**TASK BRIEF**
Repeat the whole listing exactly.

**DATASET EXCERPT**
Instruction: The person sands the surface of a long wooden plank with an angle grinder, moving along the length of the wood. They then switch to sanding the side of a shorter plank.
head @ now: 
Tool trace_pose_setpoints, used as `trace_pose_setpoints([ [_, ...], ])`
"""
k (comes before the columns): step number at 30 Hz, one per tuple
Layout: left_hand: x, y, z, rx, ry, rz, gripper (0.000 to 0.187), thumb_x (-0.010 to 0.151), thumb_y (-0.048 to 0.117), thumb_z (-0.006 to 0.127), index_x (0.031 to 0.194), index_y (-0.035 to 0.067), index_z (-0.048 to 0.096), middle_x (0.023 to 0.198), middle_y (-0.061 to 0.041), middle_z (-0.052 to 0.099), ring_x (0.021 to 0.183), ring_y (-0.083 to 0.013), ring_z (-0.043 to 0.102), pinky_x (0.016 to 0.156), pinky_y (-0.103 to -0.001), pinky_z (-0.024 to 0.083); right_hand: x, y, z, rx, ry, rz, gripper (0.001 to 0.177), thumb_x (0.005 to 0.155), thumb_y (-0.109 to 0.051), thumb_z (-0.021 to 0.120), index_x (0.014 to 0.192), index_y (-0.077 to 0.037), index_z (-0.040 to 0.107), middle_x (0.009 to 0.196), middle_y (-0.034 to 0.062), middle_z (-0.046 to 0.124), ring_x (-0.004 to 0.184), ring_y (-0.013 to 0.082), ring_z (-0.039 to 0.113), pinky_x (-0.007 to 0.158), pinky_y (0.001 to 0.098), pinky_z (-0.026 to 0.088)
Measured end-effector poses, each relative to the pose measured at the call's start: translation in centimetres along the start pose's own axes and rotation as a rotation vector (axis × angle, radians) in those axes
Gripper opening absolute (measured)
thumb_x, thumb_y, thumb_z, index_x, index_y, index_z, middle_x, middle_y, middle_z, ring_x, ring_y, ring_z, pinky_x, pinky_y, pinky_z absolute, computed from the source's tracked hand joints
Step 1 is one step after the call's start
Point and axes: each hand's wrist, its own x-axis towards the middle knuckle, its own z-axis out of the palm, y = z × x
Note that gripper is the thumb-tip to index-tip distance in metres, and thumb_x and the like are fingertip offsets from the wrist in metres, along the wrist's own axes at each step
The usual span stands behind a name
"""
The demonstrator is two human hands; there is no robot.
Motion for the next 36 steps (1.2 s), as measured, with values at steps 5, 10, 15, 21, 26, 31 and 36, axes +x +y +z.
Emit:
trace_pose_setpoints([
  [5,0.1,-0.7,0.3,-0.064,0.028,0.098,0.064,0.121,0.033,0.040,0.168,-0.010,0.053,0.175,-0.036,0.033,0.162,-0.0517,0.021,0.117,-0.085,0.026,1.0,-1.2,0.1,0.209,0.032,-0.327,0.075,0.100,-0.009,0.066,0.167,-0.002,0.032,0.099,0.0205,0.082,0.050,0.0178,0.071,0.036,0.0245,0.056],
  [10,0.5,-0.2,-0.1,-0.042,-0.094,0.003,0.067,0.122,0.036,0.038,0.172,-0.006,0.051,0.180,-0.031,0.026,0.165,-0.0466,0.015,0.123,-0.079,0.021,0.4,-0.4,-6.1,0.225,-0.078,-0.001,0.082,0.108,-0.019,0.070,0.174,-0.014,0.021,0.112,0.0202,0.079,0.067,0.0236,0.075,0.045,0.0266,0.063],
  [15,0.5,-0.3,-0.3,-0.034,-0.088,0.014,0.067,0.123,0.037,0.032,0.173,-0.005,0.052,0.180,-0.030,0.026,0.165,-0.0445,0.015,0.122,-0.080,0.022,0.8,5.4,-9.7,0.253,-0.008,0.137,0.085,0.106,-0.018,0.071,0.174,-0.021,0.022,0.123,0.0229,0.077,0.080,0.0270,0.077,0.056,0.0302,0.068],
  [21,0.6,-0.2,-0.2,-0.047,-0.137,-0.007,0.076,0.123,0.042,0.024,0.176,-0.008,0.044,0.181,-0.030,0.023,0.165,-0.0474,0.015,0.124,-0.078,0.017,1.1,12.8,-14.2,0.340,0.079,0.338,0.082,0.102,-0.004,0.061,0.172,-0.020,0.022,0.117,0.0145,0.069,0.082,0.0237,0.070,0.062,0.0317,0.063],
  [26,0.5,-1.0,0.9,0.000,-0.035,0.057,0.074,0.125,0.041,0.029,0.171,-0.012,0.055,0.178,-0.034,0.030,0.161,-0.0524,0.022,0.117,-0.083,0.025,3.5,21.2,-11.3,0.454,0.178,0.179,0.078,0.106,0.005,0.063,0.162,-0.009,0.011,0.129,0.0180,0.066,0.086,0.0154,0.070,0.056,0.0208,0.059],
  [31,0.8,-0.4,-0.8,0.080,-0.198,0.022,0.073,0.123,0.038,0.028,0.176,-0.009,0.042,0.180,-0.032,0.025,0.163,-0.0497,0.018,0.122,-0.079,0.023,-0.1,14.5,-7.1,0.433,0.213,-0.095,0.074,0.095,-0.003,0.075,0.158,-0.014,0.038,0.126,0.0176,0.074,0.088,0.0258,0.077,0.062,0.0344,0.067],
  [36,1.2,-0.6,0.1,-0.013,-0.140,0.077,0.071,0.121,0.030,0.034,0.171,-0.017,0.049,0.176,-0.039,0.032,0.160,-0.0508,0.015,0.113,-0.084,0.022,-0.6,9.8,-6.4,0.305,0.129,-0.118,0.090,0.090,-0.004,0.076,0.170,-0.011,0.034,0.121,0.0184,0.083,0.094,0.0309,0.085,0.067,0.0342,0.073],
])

**RESULT FOR THIS TASK**
Instruction: The person sands the surface of a long wooden plank with an angle grinder, moving along the length of the wood. They then switch to sanding the side of a shorter plank.
head @ now: 
Tool trace_pose_setpoints, used as `trace_pose_setpoints([ [_, ...], ])`
"""
k (comes before the columns): step number at 30 Hz, one per tuple
Layout: left_hand: x, y, z, rx, ry, rz, gripper (0.000 to 0.187), thumb_x (-0.010 to 0.151), thumb_y (-0.048 to 0.117), thumb_z (-0.006 to 0.127), index_x (0.031 to 0.194), index_y (-0.035 to 0.067), index_z (-0.048 to 0.096), middle_x (0.023 to 0.198), middle_y (-0.061 to 0.041), middle_z (-0.052 to 0.099), ring_x (0.021 to 0.183), ring_y (-0.083 to 0.013), ring_z (-0.043 to 0.102), pinky_x (0.016 to 0.156), pinky_y (-0.103 to -0.001), pinky_z (-0.024 to 0.083); right_hand: x, y, z, rx, ry, rz, gripper (0.001 to 0.177), thumb_x (0.005 to 0.155), thumb_y (-0.109 to 0.051), thumb_z (-0.021 to 0.120), index_x (0.014 to 0.192), index_y (-0.077 to 0.037), index_z (-0.040 to 0.107), middle_x (0.009 to 0.196), middle_y (-0.034 to 0.062), middle_z (-0.046 to 0.124), ring_x (-0.004 to 0.184), ring_y (-0.013 to 0.082), ring_z (-0.039 to 0.113), pinky_x (-0.007 to 0.158), pinky_y (0.001 to 0.098), pinky_z (-0.026 to 0.088)
Measured end-effector poses, each relative to the pose measured at the call's start: translation in centimetres along the start pose's own axes and rotation as a rotation vector (axis × angle, radians) in those axes
Gripper opening absolute (measured)
thumb_x, thumb_y, thumb_z, index_x, index_y, index_z, middle_x, middle_y, middle_z, ring_x, ring_y, ring_z, pinky_x, pinky_y, pinky_z absolute, computed from the source's tracked hand joints
Step 1 is one step after the call's start
Point and axes: each hand's wrist, its own x-axis towards the middle knuckle, its own z-axis out of the palm, y = z × x
Note that gripper is the thumb-tip to index-tip distance in metres, and thumb_x and the like are fingertip offsets from the wrist in metres, along the wrist's own axes at each step
The usual span stands behind a name
"""
The demonstrator is two human hands; there is no robot.
Motion for the next 36 steps (1.2 s), as measured, with values at steps 5, 10, 15, 21, 26, 31 and 36, axes +x +y +z.
Emit:
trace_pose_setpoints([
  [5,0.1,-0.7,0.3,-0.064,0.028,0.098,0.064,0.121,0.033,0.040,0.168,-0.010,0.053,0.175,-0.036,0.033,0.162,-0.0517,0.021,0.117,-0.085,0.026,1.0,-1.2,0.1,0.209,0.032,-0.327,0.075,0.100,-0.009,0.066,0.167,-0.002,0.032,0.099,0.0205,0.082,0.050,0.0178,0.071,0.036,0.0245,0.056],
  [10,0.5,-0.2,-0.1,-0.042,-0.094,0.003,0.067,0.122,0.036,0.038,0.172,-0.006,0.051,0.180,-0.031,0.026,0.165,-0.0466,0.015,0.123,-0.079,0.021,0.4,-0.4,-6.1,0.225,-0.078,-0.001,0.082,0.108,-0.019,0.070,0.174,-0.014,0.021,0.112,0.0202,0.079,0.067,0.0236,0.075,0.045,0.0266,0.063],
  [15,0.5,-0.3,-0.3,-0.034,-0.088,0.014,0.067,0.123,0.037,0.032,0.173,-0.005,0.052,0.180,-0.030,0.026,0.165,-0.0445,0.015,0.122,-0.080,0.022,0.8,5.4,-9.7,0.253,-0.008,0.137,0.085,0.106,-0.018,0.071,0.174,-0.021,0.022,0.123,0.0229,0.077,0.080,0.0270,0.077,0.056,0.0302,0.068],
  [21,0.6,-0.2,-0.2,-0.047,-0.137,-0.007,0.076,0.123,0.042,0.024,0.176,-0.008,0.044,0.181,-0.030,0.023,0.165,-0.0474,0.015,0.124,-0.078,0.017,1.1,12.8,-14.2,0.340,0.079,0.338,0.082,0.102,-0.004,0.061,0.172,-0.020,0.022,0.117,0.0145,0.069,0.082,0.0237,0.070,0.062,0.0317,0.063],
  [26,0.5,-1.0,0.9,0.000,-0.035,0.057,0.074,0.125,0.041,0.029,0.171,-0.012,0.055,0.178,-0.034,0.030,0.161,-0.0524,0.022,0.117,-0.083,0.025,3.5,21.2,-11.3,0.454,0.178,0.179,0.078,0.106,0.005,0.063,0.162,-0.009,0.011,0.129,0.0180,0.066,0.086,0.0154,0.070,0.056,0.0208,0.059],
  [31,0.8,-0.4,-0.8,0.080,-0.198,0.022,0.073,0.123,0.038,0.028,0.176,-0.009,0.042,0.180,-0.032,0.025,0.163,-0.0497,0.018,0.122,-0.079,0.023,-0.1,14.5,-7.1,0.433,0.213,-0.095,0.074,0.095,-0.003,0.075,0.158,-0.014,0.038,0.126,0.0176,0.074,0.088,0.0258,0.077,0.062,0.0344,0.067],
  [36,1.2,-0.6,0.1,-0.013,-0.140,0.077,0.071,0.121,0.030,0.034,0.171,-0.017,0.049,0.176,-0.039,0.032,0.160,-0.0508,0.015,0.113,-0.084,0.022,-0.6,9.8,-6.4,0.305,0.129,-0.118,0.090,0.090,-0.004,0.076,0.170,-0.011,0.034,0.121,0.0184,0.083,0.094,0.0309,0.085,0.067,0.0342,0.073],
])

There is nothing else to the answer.